Saturday, December 23, 2006

probability of White Christmas


The picture shows the probability of a white Christmas in the USA.
For Canada there is no picture but here is a list....

City White Xmas
St. John's 65%
Goose Bay 100%
Charlottetown 87%
Halifax 59%
Fredericton 85%
Moncton 74%
Saint John 65%
Quebec City 100%
Montreal 80%
Val d'Or 100%
Toronto 57%
Ottawa 83%
Sudbury 96%
Timmins 100%
London 74%
Kitchener 74%
Hamilton 68%
Windsor 41%
Sault Ste.Marie 93%
Thunder Bay 100%
Winnipeg 98%
Brandon 93%
Regina 91%
Saskatoon 98%
Calgary 59%
Edmonton 88%
Kelowna 69%
Kamloops 56%
Vancouver 11%
Victoria 11%
Prince Rupert 13%
Whitehorse 100%
Yellowknife 100%
Iqaluit 100%
Alert 100%

Friday, December 22, 2006

Christmas

Now we are 3 hours west of Williams Lake. We just finished our first Christmas dinner. At least 2 more are scheduled.

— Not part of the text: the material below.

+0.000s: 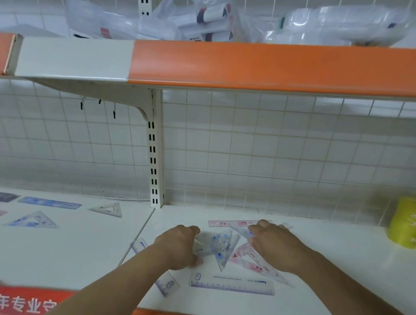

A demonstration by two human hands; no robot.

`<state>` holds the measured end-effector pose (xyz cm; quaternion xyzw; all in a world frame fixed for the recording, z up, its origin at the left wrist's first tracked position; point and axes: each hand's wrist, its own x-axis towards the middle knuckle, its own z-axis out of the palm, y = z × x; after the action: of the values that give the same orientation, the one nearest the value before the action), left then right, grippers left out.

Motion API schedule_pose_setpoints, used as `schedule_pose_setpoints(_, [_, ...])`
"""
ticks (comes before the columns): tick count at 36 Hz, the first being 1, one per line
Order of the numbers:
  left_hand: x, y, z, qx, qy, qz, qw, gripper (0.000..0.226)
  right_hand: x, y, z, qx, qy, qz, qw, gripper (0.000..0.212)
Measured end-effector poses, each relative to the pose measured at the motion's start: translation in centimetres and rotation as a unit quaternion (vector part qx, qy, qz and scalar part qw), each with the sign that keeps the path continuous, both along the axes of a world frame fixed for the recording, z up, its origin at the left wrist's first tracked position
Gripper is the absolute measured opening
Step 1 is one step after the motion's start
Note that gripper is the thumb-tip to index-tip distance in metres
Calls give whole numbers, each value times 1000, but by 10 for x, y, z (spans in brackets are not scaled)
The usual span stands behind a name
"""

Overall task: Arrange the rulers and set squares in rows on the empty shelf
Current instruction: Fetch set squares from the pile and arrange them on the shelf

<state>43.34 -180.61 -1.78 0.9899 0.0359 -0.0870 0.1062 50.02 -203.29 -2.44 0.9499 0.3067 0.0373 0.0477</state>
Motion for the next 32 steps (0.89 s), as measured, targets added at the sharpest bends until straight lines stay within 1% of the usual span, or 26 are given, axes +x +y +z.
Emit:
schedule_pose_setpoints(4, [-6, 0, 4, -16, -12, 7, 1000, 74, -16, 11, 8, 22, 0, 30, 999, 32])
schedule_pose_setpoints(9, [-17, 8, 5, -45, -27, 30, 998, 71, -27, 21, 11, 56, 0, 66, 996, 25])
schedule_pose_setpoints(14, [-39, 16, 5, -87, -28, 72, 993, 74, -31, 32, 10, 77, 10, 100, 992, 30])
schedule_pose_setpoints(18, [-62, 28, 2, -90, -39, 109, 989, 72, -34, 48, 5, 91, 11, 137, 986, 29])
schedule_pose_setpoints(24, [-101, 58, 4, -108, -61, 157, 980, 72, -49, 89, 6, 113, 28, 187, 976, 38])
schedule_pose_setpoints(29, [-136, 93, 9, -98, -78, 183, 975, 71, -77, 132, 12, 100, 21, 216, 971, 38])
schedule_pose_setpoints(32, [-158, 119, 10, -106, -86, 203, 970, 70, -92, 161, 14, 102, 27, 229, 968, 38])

There is a lot of snow this year, but we keep getting Chinooks every night so it is slowly melting, but by morning the temperature is cold and crisp to say the least.

It is good for snow machining though. ya, lots of fun.

Monday, December 18, 2006

Vacation

ya, done school.

We are had good drive to Williams Lake with bare roads all the way. There is a couple of inches of light powdery snow on the ground here with the sun shining making it almost blinding. Here on South lake side the sun is not up very long this time of year because the
hills get in the way.

The static electricity is crazy around here. Living on the coast, we had forgotten about that phenomenon. But in the interior of the province, getting shocked is just part of life with the air being so dry and all.

got to go - shopping and skating....

Friday, December 01, 2006

Snow

Its a bit foreign for me seeing everything shut down from the foot of snow around Vancouver. Every other place in Canada would be business as usual, but not not the south coast of BC. I cannot really blame them too much considering this was the snowiest November on record. It was also tied for the wettest November on record, which by the way, is the wettest month of the year on average around here.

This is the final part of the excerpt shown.